◆ YOUR OBJECTIVE: Take the material below and reproduce, word for word, only the lines from the line with "One sentence per" through the line with "The spot (63, 199)".

++++ INPUT DATA

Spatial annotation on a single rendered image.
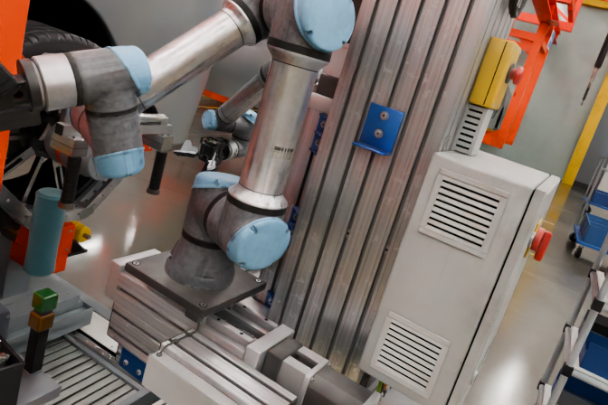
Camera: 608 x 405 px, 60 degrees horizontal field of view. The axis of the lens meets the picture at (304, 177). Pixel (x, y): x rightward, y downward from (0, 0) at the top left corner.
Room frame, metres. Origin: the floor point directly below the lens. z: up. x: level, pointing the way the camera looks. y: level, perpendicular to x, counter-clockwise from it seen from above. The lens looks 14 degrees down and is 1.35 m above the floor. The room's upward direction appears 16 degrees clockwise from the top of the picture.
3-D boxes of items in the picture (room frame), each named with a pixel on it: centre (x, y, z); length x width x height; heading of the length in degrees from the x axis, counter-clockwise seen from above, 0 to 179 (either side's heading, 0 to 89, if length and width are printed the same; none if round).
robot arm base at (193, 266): (1.06, 0.16, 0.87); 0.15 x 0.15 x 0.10
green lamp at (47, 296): (1.07, 0.49, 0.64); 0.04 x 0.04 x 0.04; 66
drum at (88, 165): (1.58, 0.69, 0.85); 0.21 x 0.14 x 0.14; 66
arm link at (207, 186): (1.06, 0.16, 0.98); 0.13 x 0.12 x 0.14; 40
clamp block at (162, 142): (1.68, 0.50, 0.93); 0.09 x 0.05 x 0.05; 66
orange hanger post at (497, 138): (10.57, -3.25, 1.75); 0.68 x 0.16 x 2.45; 66
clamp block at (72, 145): (1.37, 0.64, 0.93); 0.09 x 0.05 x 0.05; 66
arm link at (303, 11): (0.96, 0.07, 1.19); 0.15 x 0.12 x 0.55; 40
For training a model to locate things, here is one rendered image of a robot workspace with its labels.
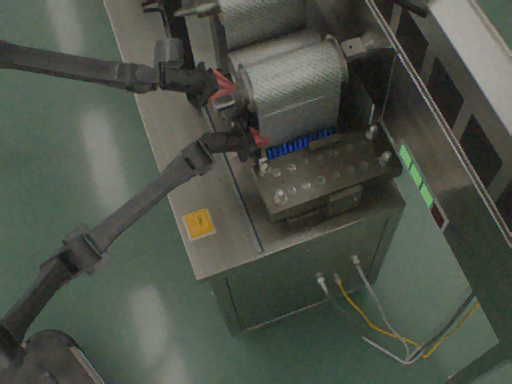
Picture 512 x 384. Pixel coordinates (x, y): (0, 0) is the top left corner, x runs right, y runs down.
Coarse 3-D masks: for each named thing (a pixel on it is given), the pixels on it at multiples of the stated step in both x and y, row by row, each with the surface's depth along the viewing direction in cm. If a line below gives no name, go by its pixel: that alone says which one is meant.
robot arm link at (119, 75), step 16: (0, 48) 143; (16, 48) 145; (32, 48) 146; (0, 64) 145; (16, 64) 145; (32, 64) 146; (48, 64) 146; (64, 64) 147; (80, 64) 148; (96, 64) 149; (112, 64) 149; (128, 64) 150; (80, 80) 151; (96, 80) 150; (112, 80) 149; (128, 80) 149
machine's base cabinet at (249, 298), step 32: (384, 224) 198; (288, 256) 192; (320, 256) 203; (352, 256) 215; (384, 256) 228; (224, 288) 196; (256, 288) 208; (288, 288) 221; (320, 288) 236; (352, 288) 253; (224, 320) 227; (256, 320) 244
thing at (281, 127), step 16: (336, 96) 171; (288, 112) 170; (304, 112) 173; (320, 112) 176; (336, 112) 179; (272, 128) 174; (288, 128) 177; (304, 128) 181; (320, 128) 184; (272, 144) 182
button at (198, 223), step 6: (198, 210) 188; (204, 210) 187; (186, 216) 187; (192, 216) 187; (198, 216) 187; (204, 216) 187; (186, 222) 186; (192, 222) 186; (198, 222) 186; (204, 222) 186; (210, 222) 186; (192, 228) 185; (198, 228) 185; (204, 228) 185; (210, 228) 185; (192, 234) 184; (198, 234) 185
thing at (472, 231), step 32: (320, 0) 187; (352, 0) 161; (352, 32) 170; (384, 32) 148; (352, 64) 180; (384, 64) 156; (384, 96) 164; (416, 96) 143; (416, 128) 150; (416, 160) 157; (448, 160) 138; (448, 192) 144; (480, 192) 129; (448, 224) 151; (480, 224) 133; (480, 256) 139; (480, 288) 145
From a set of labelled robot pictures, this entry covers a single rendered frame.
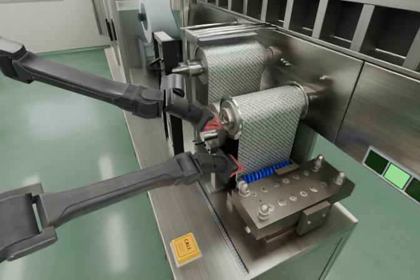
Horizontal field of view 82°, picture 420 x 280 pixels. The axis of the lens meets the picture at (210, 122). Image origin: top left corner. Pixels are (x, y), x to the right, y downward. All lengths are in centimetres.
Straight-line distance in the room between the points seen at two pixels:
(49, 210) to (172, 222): 50
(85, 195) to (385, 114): 76
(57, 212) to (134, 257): 145
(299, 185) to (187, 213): 41
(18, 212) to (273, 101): 67
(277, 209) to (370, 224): 157
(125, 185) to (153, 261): 136
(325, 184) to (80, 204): 75
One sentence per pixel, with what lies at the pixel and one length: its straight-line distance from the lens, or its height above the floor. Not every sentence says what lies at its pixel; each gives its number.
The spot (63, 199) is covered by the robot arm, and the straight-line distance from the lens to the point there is 54.
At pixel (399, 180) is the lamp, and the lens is 84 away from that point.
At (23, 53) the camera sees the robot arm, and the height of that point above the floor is 148.
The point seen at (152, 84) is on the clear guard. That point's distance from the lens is 172.
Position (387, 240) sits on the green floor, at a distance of 232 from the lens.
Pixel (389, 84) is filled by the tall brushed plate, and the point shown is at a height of 141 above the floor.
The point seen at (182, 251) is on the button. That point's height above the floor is 92.
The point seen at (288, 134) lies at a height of 116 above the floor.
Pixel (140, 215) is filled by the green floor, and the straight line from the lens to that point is 212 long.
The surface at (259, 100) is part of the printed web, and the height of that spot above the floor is 131.
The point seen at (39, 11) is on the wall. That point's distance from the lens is 619.
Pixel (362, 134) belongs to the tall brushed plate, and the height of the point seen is 124.
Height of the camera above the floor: 167
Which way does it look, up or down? 34 degrees down
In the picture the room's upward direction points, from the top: straight up
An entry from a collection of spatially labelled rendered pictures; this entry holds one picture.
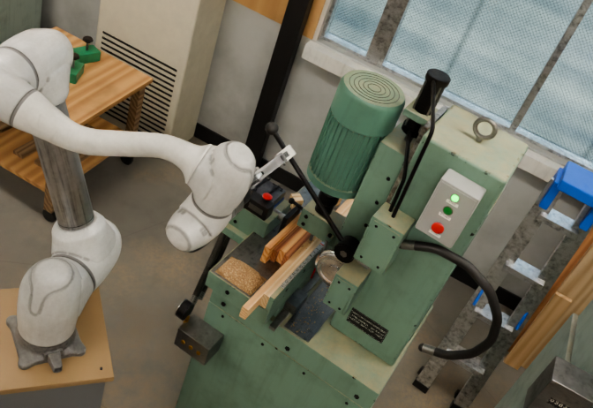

++++++++

◆ ANSWER TO THIS EXERCISE:
One sentence per pixel, with what lies at the pixel and one length: its straight-line distance from the lens, or its height above the floor. Not every sentence says what lies at its pixel; each gives its number.
The spot (63, 199) is covered by the robot arm, and the straight-line distance from the lens to the point there is 54.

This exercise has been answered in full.